**Task objective**
Please give every line below again exactly, but not its pictures.

**Dataset section**
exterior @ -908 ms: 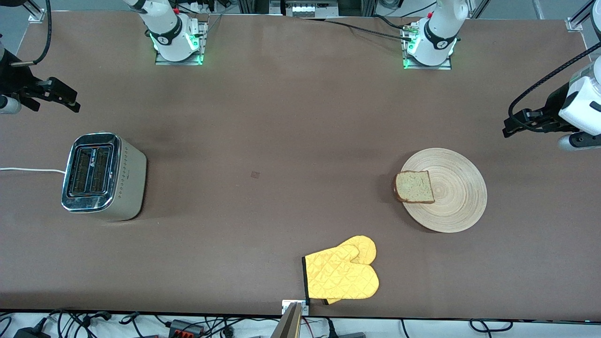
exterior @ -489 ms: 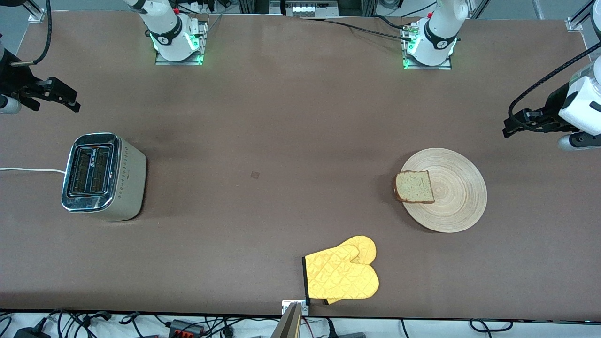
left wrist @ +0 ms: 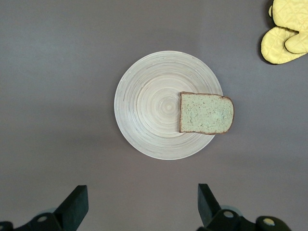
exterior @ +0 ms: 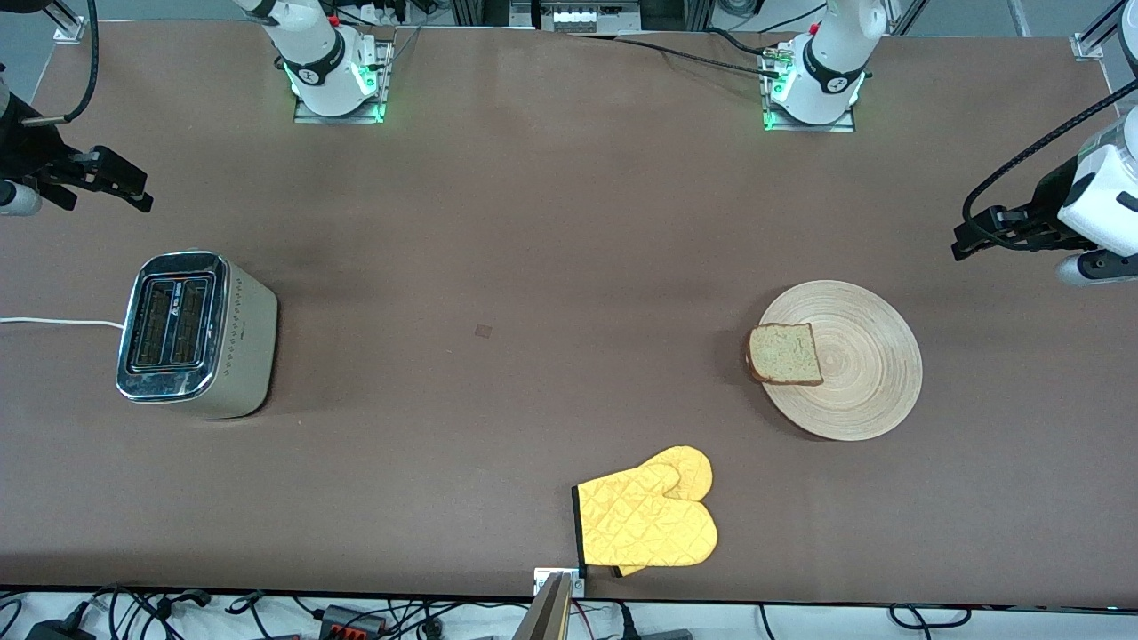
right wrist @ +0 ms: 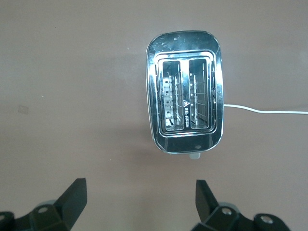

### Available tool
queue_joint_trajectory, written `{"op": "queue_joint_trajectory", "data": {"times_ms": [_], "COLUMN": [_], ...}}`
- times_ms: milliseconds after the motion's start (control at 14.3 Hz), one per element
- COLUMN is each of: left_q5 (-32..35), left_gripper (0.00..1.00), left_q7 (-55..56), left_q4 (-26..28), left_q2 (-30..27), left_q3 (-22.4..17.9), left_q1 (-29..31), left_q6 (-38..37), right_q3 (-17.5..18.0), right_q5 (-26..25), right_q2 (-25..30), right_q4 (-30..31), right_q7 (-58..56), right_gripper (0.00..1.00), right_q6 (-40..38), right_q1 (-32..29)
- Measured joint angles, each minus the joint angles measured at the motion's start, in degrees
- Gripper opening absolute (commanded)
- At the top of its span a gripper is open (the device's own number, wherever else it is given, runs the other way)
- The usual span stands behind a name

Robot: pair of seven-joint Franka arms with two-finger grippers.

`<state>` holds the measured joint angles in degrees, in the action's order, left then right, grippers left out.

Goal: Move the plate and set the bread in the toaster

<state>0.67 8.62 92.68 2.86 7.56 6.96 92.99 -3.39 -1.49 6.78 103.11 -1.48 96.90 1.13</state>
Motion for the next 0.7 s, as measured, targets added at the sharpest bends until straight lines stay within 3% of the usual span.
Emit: {"op": "queue_joint_trajectory", "data": {"times_ms": [699], "left_q5": [0.0], "left_gripper": [1.0], "left_q7": [0.0], "left_q4": [0.0], "left_q2": [0.1], "left_q3": [0.0], "left_q1": [0.0], "left_q6": [-1.6], "right_q3": [0.0], "right_q5": [0.0], "right_q2": [0.0], "right_q4": [0.2], "right_q7": [0.0], "right_gripper": [1.0], "right_q6": [0.0], "right_q1": [0.0]}}
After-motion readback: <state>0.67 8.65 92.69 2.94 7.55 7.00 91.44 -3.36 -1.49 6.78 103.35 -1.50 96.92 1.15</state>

**Written response**
exterior @ -908 ms: 
exterior @ -489 ms: 
left wrist @ +0 ms: 
exterior @ +0 ms: 
right wrist @ +0 ms: 

### Available tool
queue_joint_trajectory, written `{"op": "queue_joint_trajectory", "data": {"times_ms": [_], "COLUMN": [_], ...}}`
- times_ms: milliseconds after the motion's start (control at 14.3 Hz), one per element
- COLUMN is each of: left_q5 (-32..35), left_gripper (0.00..1.00), left_q7 (-55..56), left_q4 (-26..28), left_q2 (-30..27), left_q3 (-22.4..17.9), left_q1 (-29..31), left_q6 (-38..37), right_q3 (-17.5..18.0), right_q5 (-26..25), right_q2 (-25..30), right_q4 (-30..31), right_q7 (-58..56), right_gripper (0.00..1.00), right_q6 (-40..38), right_q1 (-32..29)
- Measured joint angles, each minus the joint angles measured at the motion's start, in degrees
- Gripper opening absolute (commanded)
- At the top of its span a gripper is open (the device's own number, wherever else it is given, runs the other way)
- The usual span stands behind a name

Robot: pair of seven-joint Franka arms with two-finger grippers.

`<state>` holds the measured joint angles in degrees, in the action's order, left then right, grippers left out.

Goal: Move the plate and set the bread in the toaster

<state>0.67 8.62 92.68 2.86 7.56 6.96 92.99 -3.39 -1.49 6.78 103.11 -1.48 96.90 1.13</state>
Motion for the next 0.7 s, as measured, targets added at the sharpest bends until straight lines stay within 3% of the usual span.
Emit: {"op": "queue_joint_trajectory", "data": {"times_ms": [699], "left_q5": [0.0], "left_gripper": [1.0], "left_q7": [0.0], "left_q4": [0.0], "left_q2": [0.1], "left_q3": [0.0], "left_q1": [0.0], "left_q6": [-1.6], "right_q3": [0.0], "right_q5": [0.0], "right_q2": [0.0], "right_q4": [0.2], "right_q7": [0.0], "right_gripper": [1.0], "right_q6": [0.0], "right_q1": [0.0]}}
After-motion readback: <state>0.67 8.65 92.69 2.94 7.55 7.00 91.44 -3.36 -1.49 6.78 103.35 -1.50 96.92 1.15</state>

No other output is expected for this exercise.